* [Dataset section]:
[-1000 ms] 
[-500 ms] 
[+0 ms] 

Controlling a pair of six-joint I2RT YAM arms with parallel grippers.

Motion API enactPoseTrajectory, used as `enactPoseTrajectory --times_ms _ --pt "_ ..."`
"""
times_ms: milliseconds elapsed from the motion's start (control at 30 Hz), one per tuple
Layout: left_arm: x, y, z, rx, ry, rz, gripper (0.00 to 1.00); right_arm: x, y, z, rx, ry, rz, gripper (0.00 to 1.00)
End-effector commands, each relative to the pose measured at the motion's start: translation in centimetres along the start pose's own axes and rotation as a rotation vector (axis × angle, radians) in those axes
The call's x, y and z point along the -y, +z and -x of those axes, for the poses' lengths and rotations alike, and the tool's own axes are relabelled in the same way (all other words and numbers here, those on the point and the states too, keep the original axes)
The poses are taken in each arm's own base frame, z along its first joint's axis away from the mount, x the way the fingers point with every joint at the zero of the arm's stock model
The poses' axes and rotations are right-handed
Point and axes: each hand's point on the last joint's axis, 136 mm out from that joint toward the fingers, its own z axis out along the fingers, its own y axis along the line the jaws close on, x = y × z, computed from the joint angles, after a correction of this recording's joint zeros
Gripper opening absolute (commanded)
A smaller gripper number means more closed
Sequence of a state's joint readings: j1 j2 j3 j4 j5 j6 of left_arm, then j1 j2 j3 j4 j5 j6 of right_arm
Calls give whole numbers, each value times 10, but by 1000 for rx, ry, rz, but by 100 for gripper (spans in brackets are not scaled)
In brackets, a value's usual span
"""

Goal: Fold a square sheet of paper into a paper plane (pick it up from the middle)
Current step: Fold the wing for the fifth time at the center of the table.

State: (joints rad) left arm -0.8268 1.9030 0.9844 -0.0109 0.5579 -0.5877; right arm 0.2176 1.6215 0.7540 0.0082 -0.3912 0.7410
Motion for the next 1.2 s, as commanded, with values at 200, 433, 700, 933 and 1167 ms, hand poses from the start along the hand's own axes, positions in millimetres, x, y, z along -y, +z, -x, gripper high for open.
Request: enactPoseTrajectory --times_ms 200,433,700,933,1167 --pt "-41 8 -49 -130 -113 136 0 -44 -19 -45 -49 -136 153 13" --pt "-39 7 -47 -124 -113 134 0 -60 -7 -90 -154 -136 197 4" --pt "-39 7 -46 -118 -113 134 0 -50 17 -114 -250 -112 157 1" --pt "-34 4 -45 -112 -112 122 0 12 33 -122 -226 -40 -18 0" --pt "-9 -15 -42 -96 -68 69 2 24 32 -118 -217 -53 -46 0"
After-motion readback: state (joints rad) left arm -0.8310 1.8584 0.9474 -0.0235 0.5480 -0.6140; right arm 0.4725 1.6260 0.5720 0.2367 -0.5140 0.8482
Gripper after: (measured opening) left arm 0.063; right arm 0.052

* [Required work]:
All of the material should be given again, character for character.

* [Answer section]:
[-1000 ms] 
[-500 ms] 
[+0 ms] 

Controlling a pair of six-joint I2RT YAM arms with parallel grippers.

Motion API enactPoseTrajectory, used as `enactPoseTrajectory --times_ms _ --pt "_ ..."`
"""
times_ms: milliseconds elapsed from the motion's start (control at 30 Hz), one per tuple
Layout: left_arm: x, y, z, rx, ry, rz, gripper (0.00 to 1.00); right_arm: x, y, z, rx, ry, rz, gripper (0.00 to 1.00)
End-effector commands, each relative to the pose measured at the motion's start: translation in centimetres along the start pose's own axes and rotation as a rotation vector (axis × angle, radians) in those axes
The call's x, y and z point along the -y, +z and -x of those axes, for the poses' lengths and rotations alike, and the tool's own axes are relabelled in the same way (all other words and numbers here, those on the point and the states too, keep the original axes)
The poses are taken in each arm's own base frame, z along its first joint's axis away from the mount, x the way the fingers point with every joint at the zero of the arm's stock model
The poses' axes and rotations are right-handed
Point and axes: each hand's point on the last joint's axis, 136 mm out from that joint toward the fingers, its own z axis out along the fingers, its own y axis along the line the jaws close on, x = y × z, computed from the joint angles, after a correction of this recording's joint zeros
Gripper opening absolute (commanded)
A smaller gripper number means more closed
Sequence of a state's joint readings: j1 j2 j3 j4 j5 j6 of left_arm, then j1 j2 j3 j4 j5 j6 of right_arm
Calls give whole numbers, each value times 10, but by 1000 for rx, ry, rz, but by 100 for gripper (spans in brackets are not scaled)
In brackets, a value's usual span
"""

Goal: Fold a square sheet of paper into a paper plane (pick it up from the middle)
Current step: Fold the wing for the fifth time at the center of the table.

State: (joints rad) left arm -0.8268 1.9030 0.9844 -0.0109 0.5579 -0.5877; right arm 0.2176 1.6215 0.7540 0.0082 -0.3912 0.7410
Motion for the next 1.2 s, as commanded, with values at 200, 433, 700, 933 and 1167 ms, hand poses from the start along the hand's own axes, positions in millimetres, x, y, z along -y, +z, -x, gripper high for open.
Request: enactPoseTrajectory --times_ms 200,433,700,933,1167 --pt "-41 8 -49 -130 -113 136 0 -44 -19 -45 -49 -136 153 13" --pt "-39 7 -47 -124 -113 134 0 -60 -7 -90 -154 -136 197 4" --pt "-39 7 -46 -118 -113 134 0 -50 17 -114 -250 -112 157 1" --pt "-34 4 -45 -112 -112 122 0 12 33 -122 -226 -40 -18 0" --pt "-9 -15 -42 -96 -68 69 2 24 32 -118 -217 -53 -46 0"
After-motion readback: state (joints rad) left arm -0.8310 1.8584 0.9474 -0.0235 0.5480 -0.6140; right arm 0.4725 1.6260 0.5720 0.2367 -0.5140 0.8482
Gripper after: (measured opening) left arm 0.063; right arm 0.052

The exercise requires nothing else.